On 1 January 1948, the General Agreement on Tariffs and Trade came into force with 23 countries. These are the original 15, plus Myanmar, Sri Lanka, Chile, Lebanon, Norway, Pakistan, Southern Rhodesia and Syria. All unilateral trade restrictions have been lifted and the global economy has recovered. NAFTA has had three major advantages. U.S. food prices were lower due to duty-free imports from Mexico. Oil imported from Canada and Mexico has prevented the rise in gas prices. NAFTA has also increased trade and economic growth for all three countries. In principle, free trade at the international level is no different from trade between neighbours, cities or states. However, it allows companies in each country to focus on the production and sale of goods that make the best use of their resources, while others import goods that are scarce or unavailable domesticly.

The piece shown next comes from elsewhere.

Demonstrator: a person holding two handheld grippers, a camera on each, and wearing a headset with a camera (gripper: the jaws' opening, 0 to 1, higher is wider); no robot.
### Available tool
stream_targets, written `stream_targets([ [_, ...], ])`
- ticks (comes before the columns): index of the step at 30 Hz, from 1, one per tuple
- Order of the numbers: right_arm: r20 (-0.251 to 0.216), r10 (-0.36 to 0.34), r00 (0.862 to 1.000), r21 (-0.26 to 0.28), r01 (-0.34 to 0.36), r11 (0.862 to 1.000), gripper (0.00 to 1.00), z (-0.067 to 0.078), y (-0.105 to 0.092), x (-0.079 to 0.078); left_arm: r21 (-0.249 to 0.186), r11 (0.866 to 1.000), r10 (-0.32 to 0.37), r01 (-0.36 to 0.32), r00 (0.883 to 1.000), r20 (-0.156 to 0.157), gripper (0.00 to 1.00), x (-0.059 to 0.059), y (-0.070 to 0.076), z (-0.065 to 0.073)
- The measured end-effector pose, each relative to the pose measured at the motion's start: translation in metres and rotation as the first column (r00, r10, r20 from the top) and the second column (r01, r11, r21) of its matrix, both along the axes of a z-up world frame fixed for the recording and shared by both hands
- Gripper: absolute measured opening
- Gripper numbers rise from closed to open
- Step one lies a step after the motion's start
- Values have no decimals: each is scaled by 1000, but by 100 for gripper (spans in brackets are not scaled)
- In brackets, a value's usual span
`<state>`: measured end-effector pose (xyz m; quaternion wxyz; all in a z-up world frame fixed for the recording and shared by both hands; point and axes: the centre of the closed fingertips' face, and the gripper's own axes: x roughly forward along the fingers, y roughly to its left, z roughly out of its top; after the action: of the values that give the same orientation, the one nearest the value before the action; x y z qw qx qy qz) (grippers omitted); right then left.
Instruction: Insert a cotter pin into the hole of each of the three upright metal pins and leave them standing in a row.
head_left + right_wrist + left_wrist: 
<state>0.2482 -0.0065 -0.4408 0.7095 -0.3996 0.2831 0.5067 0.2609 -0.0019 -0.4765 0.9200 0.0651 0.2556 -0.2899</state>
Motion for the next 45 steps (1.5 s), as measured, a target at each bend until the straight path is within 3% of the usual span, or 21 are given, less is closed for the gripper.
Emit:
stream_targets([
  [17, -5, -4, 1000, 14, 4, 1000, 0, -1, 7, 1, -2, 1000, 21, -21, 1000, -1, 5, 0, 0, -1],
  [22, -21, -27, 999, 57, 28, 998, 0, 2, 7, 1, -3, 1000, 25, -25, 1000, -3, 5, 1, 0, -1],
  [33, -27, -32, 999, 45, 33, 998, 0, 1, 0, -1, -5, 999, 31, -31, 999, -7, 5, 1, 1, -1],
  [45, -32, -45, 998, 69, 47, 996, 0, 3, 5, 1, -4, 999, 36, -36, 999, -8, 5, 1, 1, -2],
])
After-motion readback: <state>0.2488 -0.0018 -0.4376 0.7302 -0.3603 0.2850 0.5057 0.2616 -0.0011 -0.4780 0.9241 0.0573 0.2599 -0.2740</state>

This mix of local production and foreign trade allows economies to grow faster and, at the same time, better meet the needs of their consumers. While virtually all economists believe that free trade is desirable, they do not agree on the best way to move from tariffs and quotas to free trade. The three fundamental approaches to trade reform are one-sided, multilateral and bilateral. The GSP has three objectives. The first is to lower the price of imports for Americans. This is one of the reasons why inflation has slowed. The success of Wal-Mart and other low-cost distributors depends on duty-free production in these countries. Some of the most important terms of the new agreement related to automotive production. According to the USMCA, 75% of its components would have to be manufactured in North America so that a single car or truck could be exempt from tariffs. According to NAFTA, the requirements were only 62.5%. The agreement also requires that at least 30 per cent of duty-free vehicle work be done by workers earning at least $16 an hour (far more than Mexican workers received). Canada reluctantly made concessions that opened up access to its market for dairy products, but won the preservation of a special trial (Chapter 19) that U.S.
negotiators had attempted to withdraw. Second, NAFTA eliminated many tariffs on imports and exports between the three countries. Tariffs are taxes that are used to increase the cost of foreign goods. NAFTA has developed specific rules to regulate trade in agricultural products, motor vehicles and clothing. Trade unions and environmentalists in rich countries have been the most active in seeking labour and environmental standards. The danger is that the application of such standards could simply be an excuse for protectionist protectionism in rich countries, which would harm workers in poor countries. In fact, people in poor, capitalist or working-class countries were extremely hostile to the imposition of such standards. For example, the 1999 WTO meeting in Seattle was partially unsuccessful because developing countries opposed the Clinton administration`s attempt to include labour standards in multilateral agreements. However, it is unlikely that trade in financial markets is completely free in this day and age. There are many supranational regulatory bodies for global financial markets, including the Basel Committee on Banking Supervision, the International Organization of the Financial Markets Authority (IOSCO) and the Committee on Capital Movements and Invisible Transactions.